The stability of downside risk aversion of the LTDC is the best among the four rules from Figs 7 and 8, implying the effectiveness of trend-following with remedies for class imbalance and non-stationarity to avoid downside risks. Fig 7 depicts the time series plot of the drawdown for each rule since the start of the test period in 1995.1 at the *d*_{L} that maximizes the average returns of the three trend-following rules, as in Fig 6. Compared to the BHR (green line), the drawdown size of the LTDC (bold black line) is significantly smaller most of the time, exhibiting a stable drawdown protection ability. This is in contrast to the other rules, which experience periods with significantly underperforming BHR for some indices. Fig 8 compares the quantiles of the annual negative returns at the *d*_{L} that maximizes the average returns of the three trend-following rules. In Fig 8, the trend-following rules are mostly above the BHR, while the OSVM (blue line) is mostly overlapping the BHR, except for the NYSE and NASDAQ, whose positive direction ratio is the first and second among the four indices, respectively. Most of the time, the LTDC has the smallest loss, especially in terms of the largest downside risk.

#### 6.1.3 Performance robustness.

LTDC is robust in the mis-selection of the averaging window size and realizes an enhanced adaptation to market condition changes. Authors in [29] emphasize the difficulty of selecting the time-varying return-maximizing averaging window, and show that the forecast accuracy of trend-following rules depends on the robustness to changes in *d*_{L}. They propose a measure of performance robustness based on the average Sharpe ratio over all averaging window sizes. We follow their approach to obtain an indicator for robustness to the change in the averaging window size, expanding the set of target risk measures.

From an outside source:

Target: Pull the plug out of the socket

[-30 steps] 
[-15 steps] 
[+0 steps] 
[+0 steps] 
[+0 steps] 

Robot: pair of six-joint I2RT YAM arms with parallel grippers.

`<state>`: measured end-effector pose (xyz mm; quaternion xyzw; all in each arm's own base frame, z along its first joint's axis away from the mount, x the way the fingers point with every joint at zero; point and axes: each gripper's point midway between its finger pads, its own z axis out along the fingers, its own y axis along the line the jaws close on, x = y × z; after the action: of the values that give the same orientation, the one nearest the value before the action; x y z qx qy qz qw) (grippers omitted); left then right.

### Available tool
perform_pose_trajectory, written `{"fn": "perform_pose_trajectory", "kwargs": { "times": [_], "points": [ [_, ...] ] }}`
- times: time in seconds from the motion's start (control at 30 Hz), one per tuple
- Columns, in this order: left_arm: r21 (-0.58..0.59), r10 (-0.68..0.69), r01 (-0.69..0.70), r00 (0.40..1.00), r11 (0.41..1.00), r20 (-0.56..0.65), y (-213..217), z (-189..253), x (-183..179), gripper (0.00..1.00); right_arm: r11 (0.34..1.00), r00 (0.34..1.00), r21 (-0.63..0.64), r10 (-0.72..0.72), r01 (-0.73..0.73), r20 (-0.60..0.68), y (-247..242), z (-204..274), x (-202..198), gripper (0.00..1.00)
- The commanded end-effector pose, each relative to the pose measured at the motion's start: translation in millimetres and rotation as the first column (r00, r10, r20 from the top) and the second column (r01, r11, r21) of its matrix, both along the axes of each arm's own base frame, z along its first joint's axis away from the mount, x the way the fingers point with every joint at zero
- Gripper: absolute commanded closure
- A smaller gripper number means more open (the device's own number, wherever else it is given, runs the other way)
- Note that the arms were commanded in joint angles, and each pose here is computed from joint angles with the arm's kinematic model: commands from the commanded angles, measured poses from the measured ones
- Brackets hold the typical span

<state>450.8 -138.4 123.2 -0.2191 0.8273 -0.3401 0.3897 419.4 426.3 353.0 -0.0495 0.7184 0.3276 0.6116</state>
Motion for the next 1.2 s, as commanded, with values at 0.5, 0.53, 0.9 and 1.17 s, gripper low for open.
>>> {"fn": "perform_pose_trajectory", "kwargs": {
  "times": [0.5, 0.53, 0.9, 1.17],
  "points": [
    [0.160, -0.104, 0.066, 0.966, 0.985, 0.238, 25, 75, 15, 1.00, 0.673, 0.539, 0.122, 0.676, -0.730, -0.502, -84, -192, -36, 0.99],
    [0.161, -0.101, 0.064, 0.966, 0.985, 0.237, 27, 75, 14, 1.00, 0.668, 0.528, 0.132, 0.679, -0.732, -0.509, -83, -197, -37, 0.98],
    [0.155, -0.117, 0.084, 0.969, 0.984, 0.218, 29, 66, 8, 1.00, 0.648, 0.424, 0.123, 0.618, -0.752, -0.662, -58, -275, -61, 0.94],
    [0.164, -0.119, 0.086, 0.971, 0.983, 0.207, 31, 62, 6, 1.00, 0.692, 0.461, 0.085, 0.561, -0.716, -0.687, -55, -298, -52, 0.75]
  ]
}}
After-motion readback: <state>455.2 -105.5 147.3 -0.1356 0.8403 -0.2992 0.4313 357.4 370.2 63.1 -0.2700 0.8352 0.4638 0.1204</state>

Table 3 reports the Sharpe ratio, Sortino ratio, and maximum drawdown averaged over all *d*_{L} values of *d*_{L} = 10, 20, 50, 100, 200, 300, and 400. We test the equality of the *d*_{L} average of the risk statistics for each pair of rules. Table 3 also presents the reality check p-values following [55] based on the stationary block bootstrap by [56, 57]. Table 3 shows that the LTDC method has the best overall robustness to the change in *d*_{L}, with only minor performance fluctuations among the target indices. With respect to the Sharpe and Sortino ratios, the LTDC outperforms the rules for all indices except the TOPIX. Regarding maximum drawdown, the performance robustness of the trend-following rules is mostly stable for all target indices, in contrast to the OSVM, which differs considerably for each index.

The LTDC has a significant advantage in terms of robustness for the FTSEALL. Trend-following rules are commonly advantageous for the TOPIX. On the other hand, the OSVM tends to be advantageous for the NYSE and NASDAQ, except for the maximum drawdown of NASDAQ. Fig 4 shows the positive trend direction ratios for the NYSE, NASDAQ, FTSEALL, and TOPIX, in that order. Hence, the relative performance patterns are consistent with our conjecture that high positive trend direction ratios exacerbate the performance of trend-following rules, which we subsequently validate. The validity of this conjecture implies that the outperformance of the LTDC over the MACO and TMOM for FTSEALL suggests a significant improvement in dealing with the class imbalance problem by combining machine classification with trend-following rules to improve the adaptation of the rule to varying market conditions.

### 6.2 The mechanism of performance instability

We focus on the trend direction phase as a significant factor in the unstable profitability of trend-following rules. Among the potential market influences, [29] theoretically demonstrate the significant effect of trend strength and the averaging window, assuming an autoregressive return process. Moreover, they emphasize the importance of empirically estimating the trend strength for improving the trading performance under uncertainty. We consider the BHR during a calendar year as a simple measure of trend direction and strength, computable solely from price series.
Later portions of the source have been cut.